What is on the table
In March 2025, President Donald Trump signed an executive order directing federal agencies to build a national list of eligible voters and to tighten rules surrounding mail-in ballots. The order has prompted lawsuits from civil rights groups and several states. A federal judge declined to block the order, ruling that plaintiffs had not shown immediate harm before the 2026 midterm elections. The litigation is ongoing.
How common is mail voting?
Mail voting is a mainstream method of casting a ballot. According to the U.S. Election Assistance Commission, about 30 percent of ballots cast in the 2024 general election were returned by mail. Use varies widely by state: some, such as Oregon, Washington, and Colorado, conduct elections almost entirely by mail, while others limit mail voting to voters who provide an excuse such as illness, travel, or military service.
The case for restrictions
Supporters of tighter mail-voting rules argue that in-person voting with photo identification is more secure and easier to audit. They point to concerns about ballot harvesting — the practice of third parties collecting and delivering completed ballots — and to inaccuracies in voter rolls that can leave outdated registrations on the books. Proponents say uniform national standards would build public confidence in election results and reduce variation between states.

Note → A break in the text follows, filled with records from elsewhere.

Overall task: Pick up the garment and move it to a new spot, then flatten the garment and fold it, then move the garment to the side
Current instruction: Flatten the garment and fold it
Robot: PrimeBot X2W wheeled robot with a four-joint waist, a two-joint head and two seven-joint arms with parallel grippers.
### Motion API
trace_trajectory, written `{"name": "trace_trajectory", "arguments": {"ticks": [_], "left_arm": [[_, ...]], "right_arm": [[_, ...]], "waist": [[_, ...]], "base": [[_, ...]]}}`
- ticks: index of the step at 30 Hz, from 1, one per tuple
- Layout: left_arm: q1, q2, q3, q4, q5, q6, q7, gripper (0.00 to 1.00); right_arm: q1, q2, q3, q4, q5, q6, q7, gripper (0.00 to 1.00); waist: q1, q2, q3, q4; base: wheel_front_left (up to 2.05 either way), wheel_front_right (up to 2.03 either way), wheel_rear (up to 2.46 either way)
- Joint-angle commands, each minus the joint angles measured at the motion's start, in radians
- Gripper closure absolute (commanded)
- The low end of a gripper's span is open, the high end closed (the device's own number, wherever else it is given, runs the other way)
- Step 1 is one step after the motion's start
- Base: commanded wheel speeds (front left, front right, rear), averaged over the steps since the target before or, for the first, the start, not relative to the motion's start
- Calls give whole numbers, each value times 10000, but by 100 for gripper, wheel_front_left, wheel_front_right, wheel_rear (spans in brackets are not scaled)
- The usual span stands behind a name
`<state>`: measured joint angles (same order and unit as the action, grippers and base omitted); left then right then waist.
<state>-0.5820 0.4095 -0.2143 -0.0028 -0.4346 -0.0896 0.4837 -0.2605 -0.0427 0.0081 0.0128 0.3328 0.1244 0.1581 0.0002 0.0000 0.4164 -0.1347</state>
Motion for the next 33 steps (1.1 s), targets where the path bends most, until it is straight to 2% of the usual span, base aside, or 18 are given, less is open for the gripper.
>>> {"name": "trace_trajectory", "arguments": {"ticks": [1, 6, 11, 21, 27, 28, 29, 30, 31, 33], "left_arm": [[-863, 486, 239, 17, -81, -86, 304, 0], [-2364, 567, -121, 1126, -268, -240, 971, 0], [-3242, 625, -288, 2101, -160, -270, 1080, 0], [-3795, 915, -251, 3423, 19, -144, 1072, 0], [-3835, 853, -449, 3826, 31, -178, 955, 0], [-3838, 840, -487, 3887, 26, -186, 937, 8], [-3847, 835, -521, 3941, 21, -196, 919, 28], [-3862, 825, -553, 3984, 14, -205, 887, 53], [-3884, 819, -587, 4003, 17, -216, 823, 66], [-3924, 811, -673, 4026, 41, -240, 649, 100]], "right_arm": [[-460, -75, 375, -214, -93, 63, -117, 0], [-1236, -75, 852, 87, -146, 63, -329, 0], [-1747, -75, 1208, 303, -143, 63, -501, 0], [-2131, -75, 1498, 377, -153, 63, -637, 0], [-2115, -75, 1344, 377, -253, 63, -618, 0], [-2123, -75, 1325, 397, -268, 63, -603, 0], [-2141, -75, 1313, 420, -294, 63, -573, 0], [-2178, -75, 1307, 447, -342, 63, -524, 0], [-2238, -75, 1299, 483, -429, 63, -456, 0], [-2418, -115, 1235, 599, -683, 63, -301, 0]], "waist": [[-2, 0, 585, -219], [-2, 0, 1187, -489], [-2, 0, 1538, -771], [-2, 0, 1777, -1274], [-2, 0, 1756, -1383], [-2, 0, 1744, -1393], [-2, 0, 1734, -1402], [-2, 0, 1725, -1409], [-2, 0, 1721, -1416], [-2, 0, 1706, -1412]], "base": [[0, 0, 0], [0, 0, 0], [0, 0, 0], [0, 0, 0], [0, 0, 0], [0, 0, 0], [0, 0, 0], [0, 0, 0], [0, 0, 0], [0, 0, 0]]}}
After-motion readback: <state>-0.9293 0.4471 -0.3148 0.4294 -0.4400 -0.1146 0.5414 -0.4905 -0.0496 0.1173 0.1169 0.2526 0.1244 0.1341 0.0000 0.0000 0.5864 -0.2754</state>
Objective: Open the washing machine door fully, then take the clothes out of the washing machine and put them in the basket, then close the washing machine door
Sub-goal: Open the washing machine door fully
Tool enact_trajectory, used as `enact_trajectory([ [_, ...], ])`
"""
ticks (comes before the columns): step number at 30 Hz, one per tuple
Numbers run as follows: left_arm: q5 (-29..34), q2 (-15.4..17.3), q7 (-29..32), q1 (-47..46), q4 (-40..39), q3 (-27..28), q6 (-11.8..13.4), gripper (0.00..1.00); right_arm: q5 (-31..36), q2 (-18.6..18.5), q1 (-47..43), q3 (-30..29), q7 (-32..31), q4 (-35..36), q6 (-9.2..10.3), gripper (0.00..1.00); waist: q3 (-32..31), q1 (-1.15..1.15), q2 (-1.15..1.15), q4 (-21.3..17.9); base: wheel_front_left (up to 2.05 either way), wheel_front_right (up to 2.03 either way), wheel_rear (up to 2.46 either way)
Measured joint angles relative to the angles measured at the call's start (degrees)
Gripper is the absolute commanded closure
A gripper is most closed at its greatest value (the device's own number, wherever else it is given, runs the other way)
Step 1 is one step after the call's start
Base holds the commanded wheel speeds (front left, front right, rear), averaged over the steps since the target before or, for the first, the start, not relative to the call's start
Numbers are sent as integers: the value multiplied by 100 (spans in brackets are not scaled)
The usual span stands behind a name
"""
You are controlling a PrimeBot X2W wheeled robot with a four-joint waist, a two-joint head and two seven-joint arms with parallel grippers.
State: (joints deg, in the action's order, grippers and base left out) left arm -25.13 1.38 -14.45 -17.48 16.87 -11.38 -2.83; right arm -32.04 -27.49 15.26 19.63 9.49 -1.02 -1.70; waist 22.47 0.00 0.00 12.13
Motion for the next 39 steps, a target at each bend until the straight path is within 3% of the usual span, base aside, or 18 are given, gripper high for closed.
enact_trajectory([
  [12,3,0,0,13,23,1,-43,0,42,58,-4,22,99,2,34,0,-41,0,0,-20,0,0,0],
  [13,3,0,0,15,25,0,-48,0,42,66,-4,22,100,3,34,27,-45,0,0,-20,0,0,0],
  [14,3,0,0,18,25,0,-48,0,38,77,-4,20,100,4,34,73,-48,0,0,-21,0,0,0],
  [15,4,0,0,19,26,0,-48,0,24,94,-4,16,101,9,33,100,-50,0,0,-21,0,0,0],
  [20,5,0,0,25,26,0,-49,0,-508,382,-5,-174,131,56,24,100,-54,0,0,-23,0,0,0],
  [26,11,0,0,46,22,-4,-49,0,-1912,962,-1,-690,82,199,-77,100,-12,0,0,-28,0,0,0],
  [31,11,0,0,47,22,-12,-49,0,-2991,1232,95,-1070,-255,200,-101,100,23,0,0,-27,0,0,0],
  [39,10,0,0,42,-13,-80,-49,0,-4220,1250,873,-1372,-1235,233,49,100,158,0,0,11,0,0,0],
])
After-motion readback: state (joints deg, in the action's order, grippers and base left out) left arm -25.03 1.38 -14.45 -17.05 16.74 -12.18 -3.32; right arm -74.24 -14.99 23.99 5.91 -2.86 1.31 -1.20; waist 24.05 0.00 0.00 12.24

The case against restrictions
Opponents argue that mail voting expands access for rural voters who live far from polling places, elderly voters, voters with disabilities, military personnel, and shift workers. They cite studies and state audits finding documented mail-ballot fraud rates below 0.001 percent. Critics of the executive order also warn that new federal documentation requirements could disenfranchise eligible voters who lack ready access to underlying records such as passports or birth certificates.
Who controls election rules?
The Constitution sets up a shared system. Article I, Section 4 — the Elections Clause — gives state legislatures primary authority to set the "Times, Places and Manner" of congressional elections, but it also says Congress "may at any time by Law make or alter such Regulations," except as to the places of choosing senators. Courts have generally upheld broad congressional authority over federal elections, while presidential authority to set election rules by executive order is more contested and is at the center of the current litigation.
What a voter is being asked
The survey question asks whether the federal government should restrict mail-in voting nationwide. A "yes" reflects support for uniform federal limits on how, when, or by whom mail ballots can be cast and returned. A "no" reflects a preference for leaving mail-voting rules to the states, or for keeping current access intact. Reasonable people disagree on where the balance between ballot access and ballot security should sit.